▶ What the task requires
Within the material below, locate the line with "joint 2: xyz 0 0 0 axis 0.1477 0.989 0" and the line with "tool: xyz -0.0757", then return those two lines and all lines between them, exactly as written.

BEGIN Data excerpt

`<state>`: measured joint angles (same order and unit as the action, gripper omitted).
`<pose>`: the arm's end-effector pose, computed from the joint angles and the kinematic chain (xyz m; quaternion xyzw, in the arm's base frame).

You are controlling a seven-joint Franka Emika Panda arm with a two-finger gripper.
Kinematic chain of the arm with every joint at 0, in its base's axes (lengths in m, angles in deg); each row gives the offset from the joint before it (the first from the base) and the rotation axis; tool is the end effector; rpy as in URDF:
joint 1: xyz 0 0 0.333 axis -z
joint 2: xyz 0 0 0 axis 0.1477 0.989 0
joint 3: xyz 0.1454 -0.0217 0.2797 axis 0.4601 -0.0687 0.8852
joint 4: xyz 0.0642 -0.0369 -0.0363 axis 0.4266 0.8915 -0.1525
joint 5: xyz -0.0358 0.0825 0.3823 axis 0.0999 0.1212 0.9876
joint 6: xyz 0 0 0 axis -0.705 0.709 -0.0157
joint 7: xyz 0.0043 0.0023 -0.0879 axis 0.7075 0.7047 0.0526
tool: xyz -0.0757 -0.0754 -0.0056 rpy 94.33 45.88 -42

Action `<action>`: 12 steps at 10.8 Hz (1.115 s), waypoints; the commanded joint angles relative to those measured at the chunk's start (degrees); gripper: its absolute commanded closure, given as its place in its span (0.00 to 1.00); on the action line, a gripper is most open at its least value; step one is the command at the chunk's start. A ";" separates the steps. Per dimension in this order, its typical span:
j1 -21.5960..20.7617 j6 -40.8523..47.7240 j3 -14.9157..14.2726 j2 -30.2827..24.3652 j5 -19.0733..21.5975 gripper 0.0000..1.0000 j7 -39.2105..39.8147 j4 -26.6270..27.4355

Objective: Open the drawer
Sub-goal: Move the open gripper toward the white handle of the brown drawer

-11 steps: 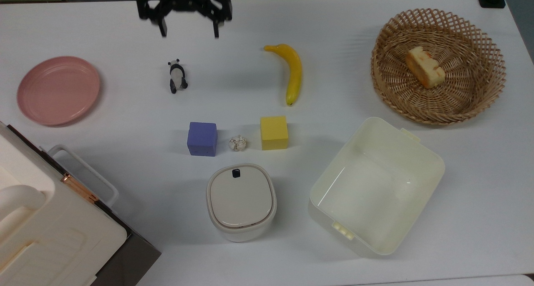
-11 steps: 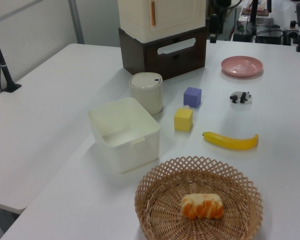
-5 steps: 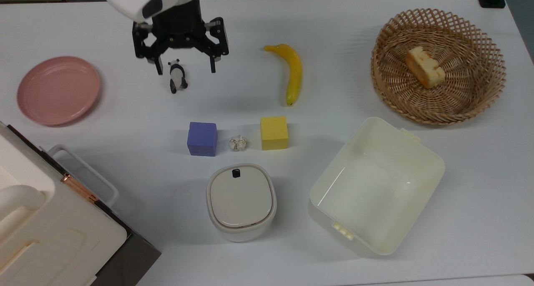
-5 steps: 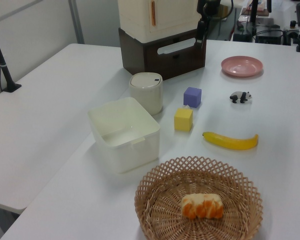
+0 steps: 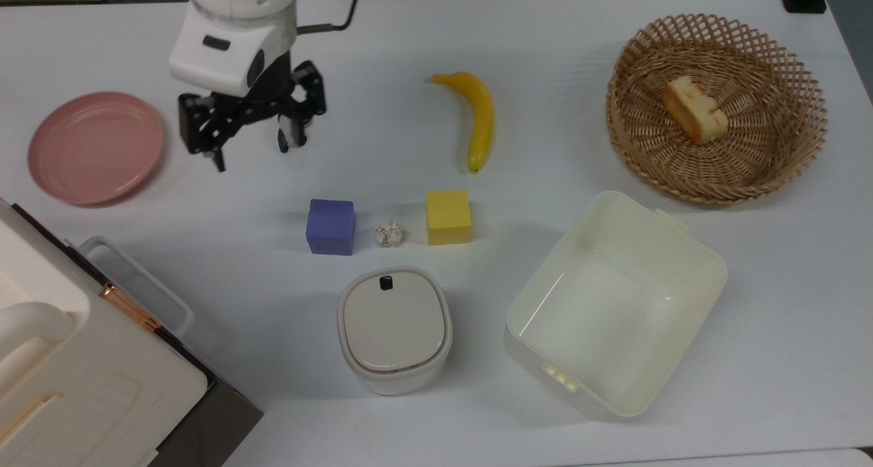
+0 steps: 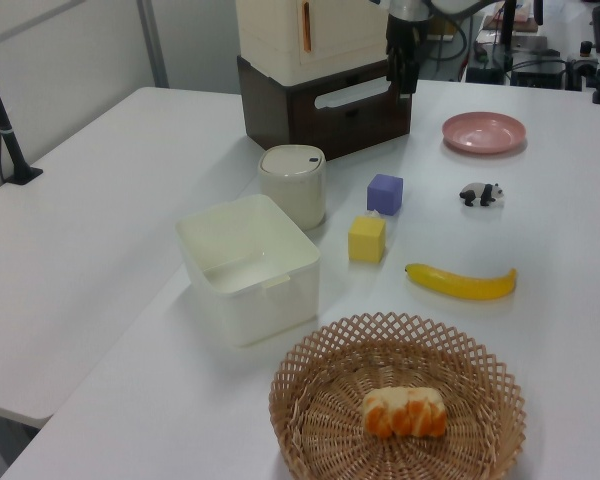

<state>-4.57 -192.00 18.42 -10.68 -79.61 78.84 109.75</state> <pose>0.6690 -0.0631 0.5214 0.9487 0.2900 0.0667 0.1067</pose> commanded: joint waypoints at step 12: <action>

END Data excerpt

▶ Task answer
joint 2: xyz 0 0 0 axis 0.1477 0.989 0
joint 3: xyz 0.1454 -0.0217 0.2797 axis 0.4601 -0.0687 0.8852
joint 4: xyz 0.0642 -0.0369 -0.0363 axis 0.4266 0.8915 -0.1525
joint 5: xyz -0.0358 0.0825 0.3823 axis 0.0999 0.1212 0.9876
joint 6: xyz 0 0 0 axis -0.705 0.709 -0.0157
joint 7: xyz 0.0043 0.0023 -0.0879 axis 0.7075 0.7047 0.0526
tool: xyz -0.0757 -0.0754 -0.0056 rpy 94.33 45.88 -42

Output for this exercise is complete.